I don't know if your problem would be tractable using a high order Taylor series method, but if so, and you're comfortable with implementing a solution to your problem in Python, then you could try a combination of mpmath, SymPy, and possibly pytaylor (which is not as well-established as the first two Python modules, but does implement 4th order RK in addition to Taylor series methods). Based on a quick read of a paper by Nedialkov in BIT, it seems as though a sufficiently high Taylor series (of order 20-30) could be used for highly accurate, efficient numerical integration of mildly to moderately stiff problems. (Nedialkov studies the differential-algebraic case; presumably, these results must also apply to ODEs.)
Whatever solution method you choose, I encourage you open-source your work, since it sounds like it'd be a useful contribution to the ODE software landscape.
This may be a bit outdated, but Hairer and Wanner's book recommends their own
radau5 code. In my own experience, this code is both extremely robust and efficient. It is also a rather straight-forward Runge-Kutta scheme, and thus not too difficult to implement.

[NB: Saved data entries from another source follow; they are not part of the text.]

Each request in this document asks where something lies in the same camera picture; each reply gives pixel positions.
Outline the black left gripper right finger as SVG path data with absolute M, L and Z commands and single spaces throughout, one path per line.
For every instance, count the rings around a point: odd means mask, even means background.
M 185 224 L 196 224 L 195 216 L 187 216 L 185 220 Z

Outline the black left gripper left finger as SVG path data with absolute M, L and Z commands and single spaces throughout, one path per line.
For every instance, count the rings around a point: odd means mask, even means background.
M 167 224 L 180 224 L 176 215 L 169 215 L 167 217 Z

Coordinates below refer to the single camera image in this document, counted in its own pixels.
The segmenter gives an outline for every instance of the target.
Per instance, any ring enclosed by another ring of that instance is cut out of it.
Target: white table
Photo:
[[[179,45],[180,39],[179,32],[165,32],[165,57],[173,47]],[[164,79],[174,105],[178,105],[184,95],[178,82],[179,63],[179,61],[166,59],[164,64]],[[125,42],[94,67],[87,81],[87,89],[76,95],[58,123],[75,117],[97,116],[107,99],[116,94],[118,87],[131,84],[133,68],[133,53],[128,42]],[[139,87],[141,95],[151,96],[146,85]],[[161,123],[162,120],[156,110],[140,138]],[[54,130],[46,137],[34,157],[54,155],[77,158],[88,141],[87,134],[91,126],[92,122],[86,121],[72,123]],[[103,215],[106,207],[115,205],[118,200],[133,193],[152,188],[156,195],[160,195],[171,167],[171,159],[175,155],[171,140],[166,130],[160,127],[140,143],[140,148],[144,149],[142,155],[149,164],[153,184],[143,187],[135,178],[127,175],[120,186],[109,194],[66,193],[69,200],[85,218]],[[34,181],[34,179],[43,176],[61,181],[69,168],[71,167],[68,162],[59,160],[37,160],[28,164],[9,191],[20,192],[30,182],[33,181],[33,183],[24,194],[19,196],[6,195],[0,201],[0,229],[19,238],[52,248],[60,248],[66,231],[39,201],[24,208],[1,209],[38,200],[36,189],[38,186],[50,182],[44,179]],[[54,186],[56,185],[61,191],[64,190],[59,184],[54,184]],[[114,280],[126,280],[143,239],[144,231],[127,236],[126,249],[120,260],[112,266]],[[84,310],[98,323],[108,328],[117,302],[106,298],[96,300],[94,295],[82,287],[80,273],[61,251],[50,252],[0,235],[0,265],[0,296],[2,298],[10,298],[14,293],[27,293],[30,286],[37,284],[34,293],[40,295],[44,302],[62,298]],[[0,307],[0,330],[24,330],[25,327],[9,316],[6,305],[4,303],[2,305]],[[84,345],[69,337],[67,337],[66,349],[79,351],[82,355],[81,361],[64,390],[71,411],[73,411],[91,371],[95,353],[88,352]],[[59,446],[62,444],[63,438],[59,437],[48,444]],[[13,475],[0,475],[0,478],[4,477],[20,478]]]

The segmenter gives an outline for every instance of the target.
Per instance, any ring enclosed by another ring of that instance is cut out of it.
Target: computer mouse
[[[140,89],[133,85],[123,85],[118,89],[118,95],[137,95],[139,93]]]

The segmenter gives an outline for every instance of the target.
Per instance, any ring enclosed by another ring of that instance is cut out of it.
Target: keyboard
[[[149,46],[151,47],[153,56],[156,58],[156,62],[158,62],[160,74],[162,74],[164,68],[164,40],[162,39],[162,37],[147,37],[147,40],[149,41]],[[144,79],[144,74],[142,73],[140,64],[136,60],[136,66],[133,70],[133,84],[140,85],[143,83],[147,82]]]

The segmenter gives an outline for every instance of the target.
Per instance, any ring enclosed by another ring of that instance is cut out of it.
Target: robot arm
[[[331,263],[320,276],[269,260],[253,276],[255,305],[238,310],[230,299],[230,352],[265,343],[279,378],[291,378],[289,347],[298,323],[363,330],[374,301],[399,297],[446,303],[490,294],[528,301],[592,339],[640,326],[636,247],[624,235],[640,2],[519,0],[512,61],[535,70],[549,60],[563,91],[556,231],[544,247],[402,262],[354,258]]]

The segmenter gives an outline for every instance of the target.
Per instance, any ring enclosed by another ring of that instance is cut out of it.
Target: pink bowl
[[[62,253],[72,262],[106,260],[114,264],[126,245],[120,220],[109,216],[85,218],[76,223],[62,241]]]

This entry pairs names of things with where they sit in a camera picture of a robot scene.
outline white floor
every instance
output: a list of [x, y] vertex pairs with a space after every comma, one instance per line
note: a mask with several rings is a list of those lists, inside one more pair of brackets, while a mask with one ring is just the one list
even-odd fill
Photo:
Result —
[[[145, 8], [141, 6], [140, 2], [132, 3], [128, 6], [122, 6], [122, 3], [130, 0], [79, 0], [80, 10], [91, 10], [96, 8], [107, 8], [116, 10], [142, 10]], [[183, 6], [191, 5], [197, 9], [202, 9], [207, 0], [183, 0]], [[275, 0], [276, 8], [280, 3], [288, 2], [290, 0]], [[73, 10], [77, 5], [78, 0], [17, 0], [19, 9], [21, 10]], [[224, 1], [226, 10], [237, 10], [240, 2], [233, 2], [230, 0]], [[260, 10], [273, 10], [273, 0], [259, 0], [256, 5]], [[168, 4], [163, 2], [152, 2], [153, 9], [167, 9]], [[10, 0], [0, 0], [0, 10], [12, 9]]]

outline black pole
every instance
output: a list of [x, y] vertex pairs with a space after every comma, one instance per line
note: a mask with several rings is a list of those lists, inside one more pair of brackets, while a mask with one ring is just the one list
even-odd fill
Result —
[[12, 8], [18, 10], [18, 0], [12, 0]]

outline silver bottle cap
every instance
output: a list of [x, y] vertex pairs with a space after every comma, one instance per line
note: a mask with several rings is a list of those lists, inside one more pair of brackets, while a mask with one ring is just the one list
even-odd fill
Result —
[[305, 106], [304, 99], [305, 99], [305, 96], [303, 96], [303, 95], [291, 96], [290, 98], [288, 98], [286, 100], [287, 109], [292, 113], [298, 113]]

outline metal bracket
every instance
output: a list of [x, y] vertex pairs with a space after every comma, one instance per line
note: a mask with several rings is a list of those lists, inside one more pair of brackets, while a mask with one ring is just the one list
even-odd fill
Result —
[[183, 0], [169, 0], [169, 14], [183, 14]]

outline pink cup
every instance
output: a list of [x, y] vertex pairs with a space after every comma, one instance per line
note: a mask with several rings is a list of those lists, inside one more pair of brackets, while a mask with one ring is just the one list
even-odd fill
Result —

There's a Matlab implementation of
radau5 by Christian Engstler somewhere out there.
Obviously, using multiple precision data types like those in MPFR only makes sense if numerical roundoff is at least around the same order of magnitude as the discretization error. You can only achieve this with high order integrators, so anything that has less than, say, 4th order will not be a useful candidate, and even higher order is better.
I'm not an expert in ODEs to recommend an integration package, but the considerations above may narrow your choice.
There are existing implementations, though I don't know of any that are publicly available. You could ask Glaser and Rohklin for their implementation of the methods described in this paper.